◆ **What this task involves**
Return, from the listing that follows, each line containing the word "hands".
---------------
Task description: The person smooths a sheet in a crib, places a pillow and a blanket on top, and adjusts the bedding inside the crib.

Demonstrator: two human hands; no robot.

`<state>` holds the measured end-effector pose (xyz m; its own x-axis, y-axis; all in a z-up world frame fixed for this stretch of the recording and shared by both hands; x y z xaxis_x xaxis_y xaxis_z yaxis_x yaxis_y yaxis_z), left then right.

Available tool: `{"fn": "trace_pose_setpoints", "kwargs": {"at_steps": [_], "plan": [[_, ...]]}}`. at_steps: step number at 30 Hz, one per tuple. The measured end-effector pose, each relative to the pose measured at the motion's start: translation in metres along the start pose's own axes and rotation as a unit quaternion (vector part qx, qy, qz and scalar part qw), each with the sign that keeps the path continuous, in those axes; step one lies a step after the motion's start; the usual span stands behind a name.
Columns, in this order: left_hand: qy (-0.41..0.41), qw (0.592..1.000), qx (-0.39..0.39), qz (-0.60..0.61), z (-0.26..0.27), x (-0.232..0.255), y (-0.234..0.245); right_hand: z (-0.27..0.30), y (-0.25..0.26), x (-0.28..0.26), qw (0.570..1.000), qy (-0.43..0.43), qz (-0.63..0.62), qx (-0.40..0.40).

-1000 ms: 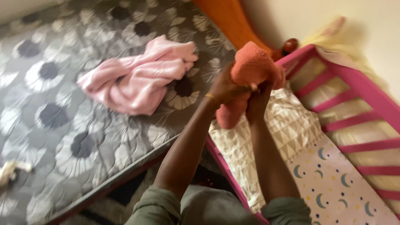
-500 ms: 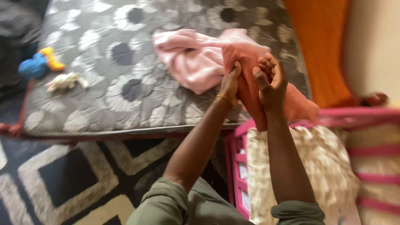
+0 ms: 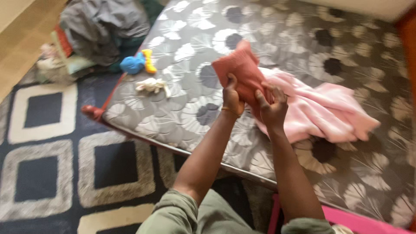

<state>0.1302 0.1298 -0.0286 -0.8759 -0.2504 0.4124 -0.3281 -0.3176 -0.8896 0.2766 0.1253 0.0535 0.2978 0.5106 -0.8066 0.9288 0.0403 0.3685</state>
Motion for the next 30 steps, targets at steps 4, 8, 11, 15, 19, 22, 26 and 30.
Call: {"fn": "trace_pose_setpoints", "kwargs": {"at_steps": [4, 8, 11, 15, 19, 22, 26, 30], "plan": [[-0.101, 0.987, -0.016, -0.122, -0.054, 0.063, 0.051, -0.022, -0.065, -0.012, 0.990, 0.096, 0.099, 0.036], [0.088, 0.905, 0.208, -0.360, -0.100, 0.055, 0.143, -0.026, -0.107, 0.016, 1.000, 0.003, -0.012, -0.024], [0.122, 0.928, 0.209, -0.284, -0.088, 0.029, 0.148, -0.022, -0.121, 0.051, 0.992, -0.116, -0.030, -0.045], [0.211, 0.929, 0.168, -0.253, -0.073, -0.001, 0.111, -0.013, -0.110, 0.088, 0.982, -0.188, 0.013, -0.034], [0.223, 0.932, 0.077, -0.275, -0.095, -0.041, 0.074, -0.019, -0.080, 0.099, 0.977, -0.210, -0.009, 0.025], [0.234, 0.937, 0.002, -0.258, -0.101, -0.091, 0.043, -0.019, -0.036, 0.100, 0.971, -0.223, -0.029, 0.085], [0.286, 0.917, -0.068, -0.269, -0.072, -0.154, -0.014, -0.006, 0.037, 0.090, 0.957, -0.228, 0.003, 0.180], [0.290, 0.916, -0.160, -0.225, -0.016, -0.207, -0.072, 0.019, 0.111, 0.075, 0.949, -0.168, 0.045, 0.265]]}}
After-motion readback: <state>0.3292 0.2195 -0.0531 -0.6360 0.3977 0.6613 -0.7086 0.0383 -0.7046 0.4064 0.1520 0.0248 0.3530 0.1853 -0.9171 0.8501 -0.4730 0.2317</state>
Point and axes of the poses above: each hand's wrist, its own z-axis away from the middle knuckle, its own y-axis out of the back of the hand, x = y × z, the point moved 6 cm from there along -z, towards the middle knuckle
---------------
◆ **Expected answer**
Demonstrator: two human hands; no robot.
`<state>` holds the measured end-effector pose (xyz m; its own x-axis, y-axis; all in a z-up world frame fixed for this stretch of the recording and shared by both hands; x y z xaxis_x xaxis_y xaxis_z yaxis_x yaxis_y yaxis_z), left then right.

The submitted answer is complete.